До сих пор неясным оставалось только отношение Турции к Берлинскому меморандуму, в одном из главных пунктов которого содержалось требование немедленного заключения непродолжительного перемирия с Сербией. После этого предполагалось созвать конференцию западных держав с участием турецких представителей, на которой окончательно должен был решиться вопрос об урегулировании дел на Балканском полуострове.

Турция, подстрекаемая англичанами, хранила подозрительное молчание. Тогда по инициативе Горчакова ей был предъявлен ультиматум, в котором указывалось, что в случае ее отказа от перемирия в Сербии с ней будут разорваны какие бы то ни было дипломатические отношения.

И вот — ответ, который Дмитрий Алексеевич Милютин назвал "ловушкой": турки вроде бы сделали миролюбивый жест и предложили перемирие сроком на шесть месяцев.





На совещании в Ливадии Александр Михайлович решительно высказался против.

"За шесть месяцев Порта перевооружит свою армию и снова начнет войну", — сказал он.

"Так что же вы предлагаете?" — растерянно спросил царь.

Горчаков помедлил; он понимал, что теперь от его позиции зависело многое: предстояло либо принять предложение Турции, которое вполне устраивало Англию и Австрию, либо решаться на сепаратное выступление. Присутствующим на совещании не следовало объяснять, что, приняв условия турок, они давали молчаливое согласие на оккупацию уже захваченных ими сербских территорий, а созыв мирной конференции автоматически откладывался на полгода, в течение которого могла измениться и сама расстановка сил: серьезно настораживала та легкость, с которой приняла Австрия турецкие предложения, об Англии не стоило и говорить.
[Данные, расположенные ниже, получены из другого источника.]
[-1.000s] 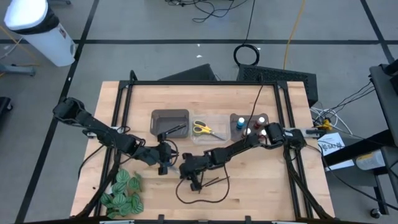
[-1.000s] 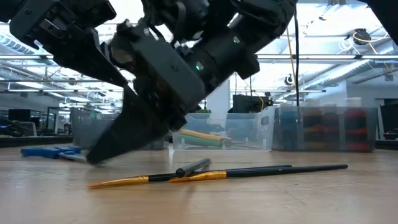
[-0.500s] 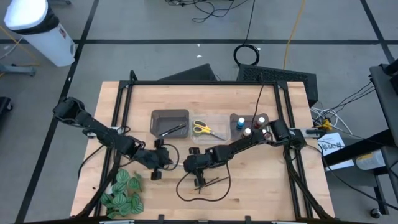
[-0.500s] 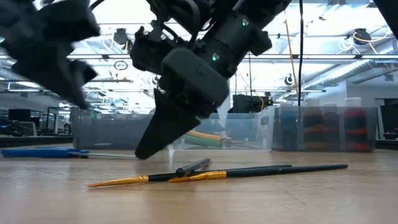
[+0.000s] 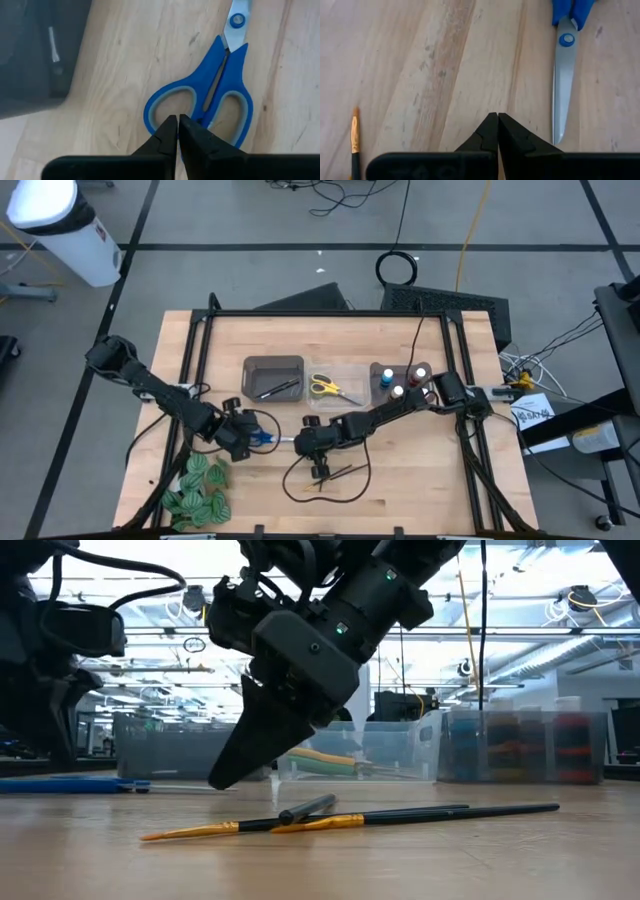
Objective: Pick & Place Paint Supplies
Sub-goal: Put the blue scissors into the transparent bin
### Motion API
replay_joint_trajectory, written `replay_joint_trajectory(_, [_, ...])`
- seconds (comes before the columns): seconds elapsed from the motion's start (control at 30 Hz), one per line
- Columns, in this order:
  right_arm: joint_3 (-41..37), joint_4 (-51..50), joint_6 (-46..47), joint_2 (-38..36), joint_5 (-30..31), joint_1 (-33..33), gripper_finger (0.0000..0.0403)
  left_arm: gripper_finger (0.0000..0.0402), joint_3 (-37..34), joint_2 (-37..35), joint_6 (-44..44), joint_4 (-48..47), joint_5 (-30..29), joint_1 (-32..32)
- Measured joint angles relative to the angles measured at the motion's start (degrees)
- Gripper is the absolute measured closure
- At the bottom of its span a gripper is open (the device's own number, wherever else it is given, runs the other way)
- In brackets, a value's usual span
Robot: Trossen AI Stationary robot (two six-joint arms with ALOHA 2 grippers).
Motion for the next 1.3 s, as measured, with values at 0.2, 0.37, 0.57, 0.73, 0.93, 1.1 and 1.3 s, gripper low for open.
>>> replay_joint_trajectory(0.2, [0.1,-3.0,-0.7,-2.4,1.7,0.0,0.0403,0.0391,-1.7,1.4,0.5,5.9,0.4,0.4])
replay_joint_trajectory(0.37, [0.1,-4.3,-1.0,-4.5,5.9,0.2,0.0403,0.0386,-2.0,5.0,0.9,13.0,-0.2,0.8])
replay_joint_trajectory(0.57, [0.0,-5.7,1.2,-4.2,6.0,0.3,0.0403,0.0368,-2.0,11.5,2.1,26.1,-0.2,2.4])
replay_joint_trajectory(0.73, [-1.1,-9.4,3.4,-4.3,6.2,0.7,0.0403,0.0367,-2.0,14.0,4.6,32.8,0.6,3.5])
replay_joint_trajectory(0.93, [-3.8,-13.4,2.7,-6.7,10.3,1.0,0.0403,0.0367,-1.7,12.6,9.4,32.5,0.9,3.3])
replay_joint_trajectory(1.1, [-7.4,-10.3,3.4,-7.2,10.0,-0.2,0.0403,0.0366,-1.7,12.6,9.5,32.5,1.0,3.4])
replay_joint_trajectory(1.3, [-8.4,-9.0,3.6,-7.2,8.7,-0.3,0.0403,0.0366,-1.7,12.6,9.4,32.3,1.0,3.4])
Вот тут-то и было произнесено слово "ловушка".

"Ловушка?" — рассеянно переспросил Александр Михайлович.

И сразу же в разговор вступил Милютин.

"Я вижу, что у нашего любезного князя, — сказал он с желчью, — нет по этому поводу сколько-нибудь существенного предложения".
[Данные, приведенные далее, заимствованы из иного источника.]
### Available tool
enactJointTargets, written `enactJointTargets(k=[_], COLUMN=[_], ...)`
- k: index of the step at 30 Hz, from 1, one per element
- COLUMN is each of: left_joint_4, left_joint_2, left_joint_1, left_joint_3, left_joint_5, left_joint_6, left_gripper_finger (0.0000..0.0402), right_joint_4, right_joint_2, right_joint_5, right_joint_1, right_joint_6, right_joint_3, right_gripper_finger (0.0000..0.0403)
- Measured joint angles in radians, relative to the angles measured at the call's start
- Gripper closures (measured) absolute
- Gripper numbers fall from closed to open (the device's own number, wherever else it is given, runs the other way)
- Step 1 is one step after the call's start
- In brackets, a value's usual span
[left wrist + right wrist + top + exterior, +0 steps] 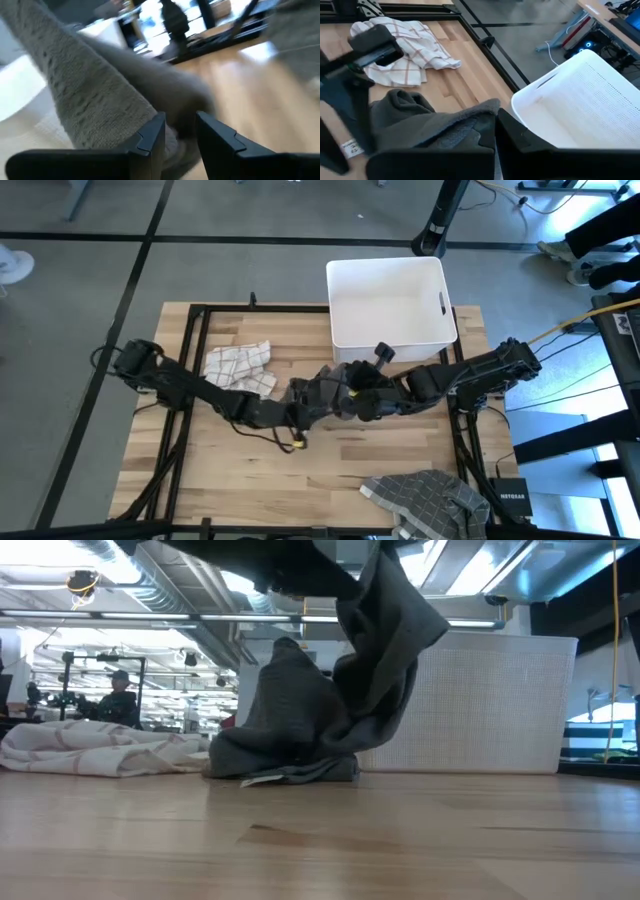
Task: Fold towel
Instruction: Fold the gray towel
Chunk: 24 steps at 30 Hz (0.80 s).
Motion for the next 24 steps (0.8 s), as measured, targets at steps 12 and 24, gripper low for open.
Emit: enactJointTargets(k=[12, 24], left_joint_4=[0.001, 0.003], left_joint_2=[0.063, 0.063], left_joint_1=[-0.014, 0.004], left_joint_3=[0.03, 0.03], left_joint_5=[-0.416, -0.576], left_joint_6=[0.162, 0.262], left_gripper_finger=[0.0302, 0.0302], right_joint_4=[0.002, 0.016], right_joint_2=[0.004, 0.011], right_joint_5=[0.001, 0.001], right_joint_1=[0.0, 0.0], right_joint_6=[-0.001, 0.0], right_joint_3=[0.0, 0.0], right_gripper_finger=[0.0398, 0.0398])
"Уступить Турции?" — спросил Адлерберг.

Это взорвало Горчакова.

"Ни одно из моих предложений, да будет вам известно, любезный граф, — сказал он, жестко блеснув стеклами очков, — не принималось мною единолично. Не далее как вчера вечером, да-да, именно вчера вечером, вы сами высказывали мне всяческие симпатии и в совершенно определенных выражениях поддерживали сделанные мною заявления".
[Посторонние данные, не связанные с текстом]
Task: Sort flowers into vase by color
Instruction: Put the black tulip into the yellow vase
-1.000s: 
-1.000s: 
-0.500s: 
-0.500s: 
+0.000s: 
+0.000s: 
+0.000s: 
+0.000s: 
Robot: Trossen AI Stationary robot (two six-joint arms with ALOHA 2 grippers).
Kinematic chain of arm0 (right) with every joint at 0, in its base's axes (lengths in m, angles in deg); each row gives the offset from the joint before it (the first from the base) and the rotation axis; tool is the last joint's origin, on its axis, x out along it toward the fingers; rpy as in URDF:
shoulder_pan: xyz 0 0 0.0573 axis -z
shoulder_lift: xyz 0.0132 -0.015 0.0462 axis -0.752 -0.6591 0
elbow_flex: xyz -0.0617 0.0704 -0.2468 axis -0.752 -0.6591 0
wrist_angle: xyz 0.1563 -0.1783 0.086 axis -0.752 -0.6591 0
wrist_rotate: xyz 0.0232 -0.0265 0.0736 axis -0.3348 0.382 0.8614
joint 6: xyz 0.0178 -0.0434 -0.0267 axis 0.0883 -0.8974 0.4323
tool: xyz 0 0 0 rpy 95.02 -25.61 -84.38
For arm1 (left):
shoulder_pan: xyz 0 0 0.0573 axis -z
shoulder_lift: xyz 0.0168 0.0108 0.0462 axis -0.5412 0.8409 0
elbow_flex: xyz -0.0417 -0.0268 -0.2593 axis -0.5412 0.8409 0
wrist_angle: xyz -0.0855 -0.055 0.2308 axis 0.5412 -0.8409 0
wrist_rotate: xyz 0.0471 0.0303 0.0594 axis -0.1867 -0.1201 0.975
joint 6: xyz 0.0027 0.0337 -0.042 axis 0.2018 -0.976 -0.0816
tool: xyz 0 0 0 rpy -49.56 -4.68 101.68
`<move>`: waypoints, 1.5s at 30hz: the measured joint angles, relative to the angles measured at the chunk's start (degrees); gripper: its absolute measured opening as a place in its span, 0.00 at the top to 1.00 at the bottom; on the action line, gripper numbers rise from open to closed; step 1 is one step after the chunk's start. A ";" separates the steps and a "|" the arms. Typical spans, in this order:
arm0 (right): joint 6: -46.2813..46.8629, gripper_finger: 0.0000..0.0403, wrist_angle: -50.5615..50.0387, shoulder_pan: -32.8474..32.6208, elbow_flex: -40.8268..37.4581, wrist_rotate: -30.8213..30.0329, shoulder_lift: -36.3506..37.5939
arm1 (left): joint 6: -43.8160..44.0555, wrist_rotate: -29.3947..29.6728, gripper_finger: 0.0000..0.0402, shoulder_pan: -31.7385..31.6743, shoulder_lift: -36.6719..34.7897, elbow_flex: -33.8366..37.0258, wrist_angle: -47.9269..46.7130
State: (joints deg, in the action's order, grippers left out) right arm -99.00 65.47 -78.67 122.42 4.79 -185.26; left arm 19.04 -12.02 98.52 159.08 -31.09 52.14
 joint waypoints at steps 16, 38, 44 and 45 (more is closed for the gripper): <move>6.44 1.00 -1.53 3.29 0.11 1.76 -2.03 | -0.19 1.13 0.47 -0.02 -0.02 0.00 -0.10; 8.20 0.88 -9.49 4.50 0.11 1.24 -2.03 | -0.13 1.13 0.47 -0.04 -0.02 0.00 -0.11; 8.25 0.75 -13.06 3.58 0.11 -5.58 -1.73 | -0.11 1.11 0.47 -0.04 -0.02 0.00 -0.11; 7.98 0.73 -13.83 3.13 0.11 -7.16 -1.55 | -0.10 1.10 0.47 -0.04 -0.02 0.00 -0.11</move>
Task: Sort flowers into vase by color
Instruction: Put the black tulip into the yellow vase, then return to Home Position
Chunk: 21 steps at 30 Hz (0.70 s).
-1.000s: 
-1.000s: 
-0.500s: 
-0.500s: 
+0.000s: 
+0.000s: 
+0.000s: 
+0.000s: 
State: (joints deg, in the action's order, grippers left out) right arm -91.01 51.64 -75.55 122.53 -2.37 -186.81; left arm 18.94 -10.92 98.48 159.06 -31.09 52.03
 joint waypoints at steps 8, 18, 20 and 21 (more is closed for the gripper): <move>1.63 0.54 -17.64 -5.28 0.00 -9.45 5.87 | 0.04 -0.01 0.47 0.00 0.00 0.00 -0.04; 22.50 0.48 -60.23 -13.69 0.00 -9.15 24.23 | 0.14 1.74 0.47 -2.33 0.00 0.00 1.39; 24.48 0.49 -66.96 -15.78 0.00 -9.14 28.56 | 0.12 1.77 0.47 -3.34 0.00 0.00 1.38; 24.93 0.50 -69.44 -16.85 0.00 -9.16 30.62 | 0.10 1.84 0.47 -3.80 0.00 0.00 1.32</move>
Адлерберг, не ожидавший столь быстрой и столь решительной реакции Государственного канцлера, выглядел заметно смущенным. Царь с сочувствием посмотрел на своего любимца.

"Не горячитесь, Александр Михайлович, — сказал он, — ведь вас же никто не обвиняет. Однако мне бы хотелось все-таки услышать ваши соображения".

"На предложенное нам перемирие нельзя идти ни при каких условиях", — ответил Горчаков и, чтобы скрыть волнение, вытащил табакерку.